With only a couple weeks until the release date of Monstrous Little Voices (although you can pick up the first four volumes in ebook form right now), I wanted to take a moment to talk about a truly remarkable woman, without whom the book might never have existed.
The following is taken from the foreword of the collected edition, out on March 8th this year:
Note from the Editor
The dedication to this volume honours the memory of Professor Lisa Jardine, who passed away in October 2015 after a lengthy battle with cancer.
Professor of Renaissance Studies at UCL and founder of its Centre of Interdisciplinary Research in the Humanities, Lisa had a list of appointments, honours and awards from institutions around the world too long to list here. A Fellow of both the Royal Society and the Royal Historical Society, she was a world authority on the renaissance who spoke eight languages, ancient and modern, an impassioned political advocate and a regular guest on TV and radio. She was also the lecturer for Queen Mary University of London’s Shakespeare course in 1997-1998, when I studied under her.

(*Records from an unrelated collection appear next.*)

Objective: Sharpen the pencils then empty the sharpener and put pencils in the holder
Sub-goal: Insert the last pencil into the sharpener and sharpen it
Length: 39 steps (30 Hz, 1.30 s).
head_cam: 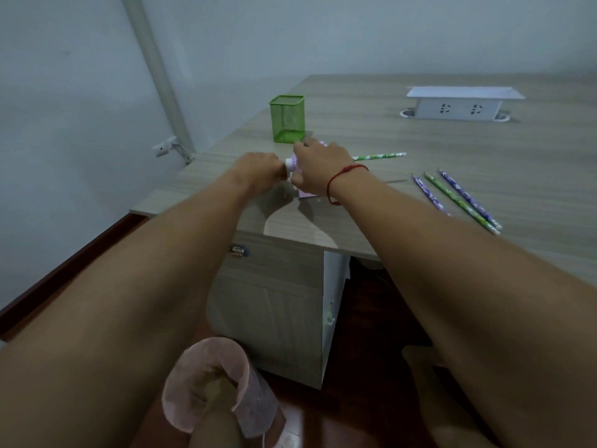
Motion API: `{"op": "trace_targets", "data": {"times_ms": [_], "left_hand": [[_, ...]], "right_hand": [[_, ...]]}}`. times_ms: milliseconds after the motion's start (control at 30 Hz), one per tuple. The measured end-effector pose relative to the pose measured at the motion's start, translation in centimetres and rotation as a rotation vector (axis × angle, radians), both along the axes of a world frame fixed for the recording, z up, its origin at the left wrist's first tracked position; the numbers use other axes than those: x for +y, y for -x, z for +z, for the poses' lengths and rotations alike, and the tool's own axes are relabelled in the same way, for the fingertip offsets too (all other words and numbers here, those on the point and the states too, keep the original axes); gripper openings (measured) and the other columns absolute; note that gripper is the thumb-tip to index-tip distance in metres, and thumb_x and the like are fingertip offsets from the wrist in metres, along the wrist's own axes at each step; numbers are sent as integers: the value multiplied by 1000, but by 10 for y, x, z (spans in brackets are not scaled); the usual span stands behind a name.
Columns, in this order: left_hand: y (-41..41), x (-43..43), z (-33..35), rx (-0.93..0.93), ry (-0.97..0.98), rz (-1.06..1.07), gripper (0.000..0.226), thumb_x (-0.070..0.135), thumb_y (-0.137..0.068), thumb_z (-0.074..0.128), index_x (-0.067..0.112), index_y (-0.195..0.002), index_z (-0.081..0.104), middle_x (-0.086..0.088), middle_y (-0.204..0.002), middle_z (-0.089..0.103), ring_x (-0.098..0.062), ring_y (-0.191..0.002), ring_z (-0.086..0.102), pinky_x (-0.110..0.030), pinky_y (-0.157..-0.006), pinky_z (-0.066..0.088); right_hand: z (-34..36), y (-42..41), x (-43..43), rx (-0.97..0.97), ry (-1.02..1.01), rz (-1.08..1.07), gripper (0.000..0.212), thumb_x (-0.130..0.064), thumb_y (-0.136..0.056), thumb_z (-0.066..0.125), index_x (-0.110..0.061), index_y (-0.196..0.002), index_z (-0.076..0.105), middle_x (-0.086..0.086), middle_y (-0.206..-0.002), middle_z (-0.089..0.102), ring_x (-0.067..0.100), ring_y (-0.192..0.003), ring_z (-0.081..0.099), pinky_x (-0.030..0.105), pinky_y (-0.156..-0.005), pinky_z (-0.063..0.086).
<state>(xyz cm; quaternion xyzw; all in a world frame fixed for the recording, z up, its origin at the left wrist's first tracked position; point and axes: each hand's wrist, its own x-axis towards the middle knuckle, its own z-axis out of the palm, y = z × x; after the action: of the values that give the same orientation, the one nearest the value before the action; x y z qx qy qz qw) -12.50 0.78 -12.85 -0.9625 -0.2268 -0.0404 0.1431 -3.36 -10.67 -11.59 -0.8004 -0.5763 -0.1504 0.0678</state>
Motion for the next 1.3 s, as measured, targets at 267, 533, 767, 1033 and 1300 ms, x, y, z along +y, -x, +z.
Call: {"op": "trace_targets", "data": {"times_ms": [267, 533, 767, 1033, 1300], "left_hand": [[5, 14, 11, -1, -198, -106, 16, 7, -90, 49, 5, -91, 65, -18, -91, 65, -38, -86, 64, -38, -61, 43], [-8, 7, 37, -203, -261, -203, 20, 9, -96, 44, 4, -100, 64, -20, -96, 65, -39, -92, 63, -42, -64, 47], [7, -9, 36, -314, -336, -195, 8, -2, -78, 65, 2, -71, 66, -20, -64, 66, -40, -63, 64, -37, -48, 49], [22, -31, 17, -352, -164, -103, 13, 2, -91, 51, 2, -91, 64, -22, -87, 67, -41, -80, 63, -41, -60, 47], [26, -43, 25, -237, 64, -78, 25, 11, -96, 41, -1, -96, 63, -25, -97, 66, -40, -86, 61, -36, -66, 39]], "right_hand": [[7, 6, 9, 35, 43, -24, 45, -30, -92, 50, -8, -130, 48, 15, -134, 50, 32, -119, 54, 38, -96, 42], [21, -5, 6, 58, 106, -88, 38, -28, -97, 47, -10, -130, 52, 15, -134, 53, 31, -120, 55, 37, -94, 45], [21, 0, 11, 42, 101, -128, 36, -21, -93, 54, -8, -126, 54, 17, -127, 56, 34, -114, 58, 39, -90, 48], [21, 4, 16, 33, 130, -126, 32, -25, -95, 49, -7, -119, 60, 18, -123, 59, 35, -111, 59, 37, -88, 49], [20, 3, 13, 29, 130, -120, 29, -22, -93, 52, -5, -114, 61, 18, -117, 61, 34, -105, 62, 34, -79, 47]]}}
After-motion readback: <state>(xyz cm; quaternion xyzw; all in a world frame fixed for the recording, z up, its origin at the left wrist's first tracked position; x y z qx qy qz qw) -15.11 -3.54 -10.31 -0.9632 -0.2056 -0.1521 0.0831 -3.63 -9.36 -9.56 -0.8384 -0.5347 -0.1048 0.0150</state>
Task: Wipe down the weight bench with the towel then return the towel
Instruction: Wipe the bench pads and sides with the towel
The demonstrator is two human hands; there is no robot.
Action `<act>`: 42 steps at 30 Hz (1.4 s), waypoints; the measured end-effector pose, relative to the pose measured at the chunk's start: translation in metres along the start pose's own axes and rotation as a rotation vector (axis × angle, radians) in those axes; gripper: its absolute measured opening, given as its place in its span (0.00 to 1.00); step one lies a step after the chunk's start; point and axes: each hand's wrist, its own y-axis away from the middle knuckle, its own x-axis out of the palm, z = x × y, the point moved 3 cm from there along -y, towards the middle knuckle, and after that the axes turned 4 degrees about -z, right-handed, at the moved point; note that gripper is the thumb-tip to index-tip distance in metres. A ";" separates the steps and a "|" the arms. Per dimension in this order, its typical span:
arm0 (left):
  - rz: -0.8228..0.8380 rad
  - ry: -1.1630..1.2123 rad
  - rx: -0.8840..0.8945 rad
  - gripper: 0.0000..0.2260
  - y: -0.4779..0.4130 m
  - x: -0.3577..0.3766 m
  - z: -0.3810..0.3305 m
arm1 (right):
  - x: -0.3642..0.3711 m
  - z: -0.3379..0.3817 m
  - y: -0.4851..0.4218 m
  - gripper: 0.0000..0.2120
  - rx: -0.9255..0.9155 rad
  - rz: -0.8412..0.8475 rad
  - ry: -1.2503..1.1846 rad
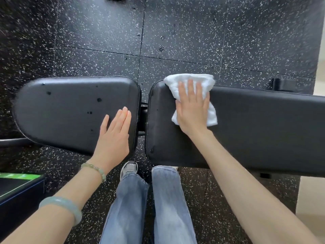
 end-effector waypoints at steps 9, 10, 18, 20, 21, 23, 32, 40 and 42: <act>-0.039 -0.018 0.097 0.32 0.000 -0.005 0.011 | 0.025 0.067 0.009 0.16 -0.273 -0.135 -0.028; -0.049 -0.022 0.113 0.32 0.000 -0.006 0.012 | 0.029 0.070 0.028 0.15 -0.309 -0.137 -0.023; -0.041 -0.081 0.199 0.30 0.017 -0.004 0.021 | 0.035 0.071 0.063 0.20 -0.276 -0.114 0.045; -0.049 -0.098 0.205 0.29 0.017 -0.004 0.023 | 0.027 0.069 0.026 0.21 -0.221 -0.119 0.041; -0.051 -0.106 0.209 0.29 0.017 -0.004 0.023 | 0.021 0.069 0.008 0.22 -0.172 -0.121 0.027; -0.058 -0.110 0.219 0.29 0.016 -0.002 0.022 | 0.017 0.072 -0.017 0.22 -0.072 -0.081 0.037; -0.039 -0.132 0.240 0.28 0.016 -0.004 0.025 | 0.049 0.078 0.112 0.23 -0.165 -0.178 -0.004; -0.055 -0.093 0.221 0.29 0.013 0.001 0.022 | 0.041 0.073 0.048 0.23 -0.097 -0.242 0.073; -0.053 -0.095 0.224 0.28 0.014 0.001 0.021 | 0.039 0.078 0.023 0.23 0.001 -0.271 0.060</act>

My enduring recollection of that course – aside from her clearly prodigious knowledge of the subject, and her passion and candour – was her enthusiasm for teaching Shakespeare in a modern context. We studied revisions and updates; we examined Shakespeare’s language in his own time, and ours; we interrogated his politics. I remember she taught Romeo & Juliet almost entirely off the Luhrmann film, and spent half a lecture looking at a shot of a guardsman weeping silently at Princess Diana’s funeral to discuss emotion and eloquence.
I’d barely thought of Lisa for years when I heard the news, and while I have no particular superstitions about coincidence, the fact I was working on this volume at the time struck me as timely. I can’t say if Lisa would have approved of the book you’re holding, but I hope so. She wanted to give Shakespeare to today’s world, and I believe Foz, Kate, Emma, Adrian and Jonathan have done that, and done it some justice to boot. Her voice – never little, and rarely monstrous – will be missed in the world.